Suriye sürecinin ne şekilde sonuçlanacağına dair fal baktırıp, “Bir yıl sonra mı desek, on yıl sonra mı desek…” tahminlerini yürütmek anlamsız ve gereksiz. Kendimizi kandırıp pembe tablo çizmenin bir anlamı da yok. Akıl var mantık var, göz var nizam var. “Görünen köye kılavuz istemez..!”
IŞİD ile mücadele henüz başlangıç noktasındadır. IŞİD’e yönelik yapılacak olan “Mıntıka Temizliği”ne ilişkin tahminler, en az üç yıllık sürece göre planlanmış. Ortalık, IŞİD belasından temizlenip sakinleşinceye ve Suriye’de iç barış sağlanıncaya kadar geçecek süre 8-10 yılı bulur.

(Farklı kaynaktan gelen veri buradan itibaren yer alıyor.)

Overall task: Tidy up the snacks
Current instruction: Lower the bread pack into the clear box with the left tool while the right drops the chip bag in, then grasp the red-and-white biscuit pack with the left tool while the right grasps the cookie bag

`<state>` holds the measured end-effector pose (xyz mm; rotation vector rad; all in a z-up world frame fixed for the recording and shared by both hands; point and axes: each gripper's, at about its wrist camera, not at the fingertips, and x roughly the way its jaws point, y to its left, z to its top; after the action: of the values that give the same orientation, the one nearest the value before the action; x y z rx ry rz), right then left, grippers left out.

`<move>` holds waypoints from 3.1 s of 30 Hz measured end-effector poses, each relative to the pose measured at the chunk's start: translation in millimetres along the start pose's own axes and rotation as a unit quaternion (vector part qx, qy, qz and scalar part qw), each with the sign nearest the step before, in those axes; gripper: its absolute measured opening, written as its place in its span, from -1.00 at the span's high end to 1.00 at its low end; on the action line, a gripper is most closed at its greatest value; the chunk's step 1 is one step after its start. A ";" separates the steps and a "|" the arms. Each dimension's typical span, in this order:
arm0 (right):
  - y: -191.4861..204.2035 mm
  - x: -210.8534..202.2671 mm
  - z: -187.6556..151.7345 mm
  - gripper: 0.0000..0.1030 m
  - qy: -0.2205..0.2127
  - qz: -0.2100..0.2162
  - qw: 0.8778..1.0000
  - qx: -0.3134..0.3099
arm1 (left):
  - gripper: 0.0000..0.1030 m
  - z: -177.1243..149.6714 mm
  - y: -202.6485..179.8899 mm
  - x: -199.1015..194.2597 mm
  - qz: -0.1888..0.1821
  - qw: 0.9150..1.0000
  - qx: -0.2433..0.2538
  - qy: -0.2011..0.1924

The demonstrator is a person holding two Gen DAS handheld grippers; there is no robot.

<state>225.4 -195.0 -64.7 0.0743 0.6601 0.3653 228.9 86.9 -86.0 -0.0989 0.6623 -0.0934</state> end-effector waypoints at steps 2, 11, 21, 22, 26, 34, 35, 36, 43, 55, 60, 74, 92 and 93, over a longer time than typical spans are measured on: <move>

Anlaşılan, uzun bir müddet daha cepten yiyeceğimiz yavaş-yavaş belirginleşiyor. Bu durumda misafirlerimizi 8-10 yıl daha sabır ve metanetle ağırlama görevini sürdüreceğiz. Suriye’deki mevcut yönetimin uzaklaştırılıp rejimin yıkılması, Türkiye’nin çıkarlarıyla örtüşüyor hesapları…
İzlenen yolda, “bir koyup üç almak” beklentisinde bir sapma yaşanacaksa, bunca emek, zaman ve çabalar nafiledir.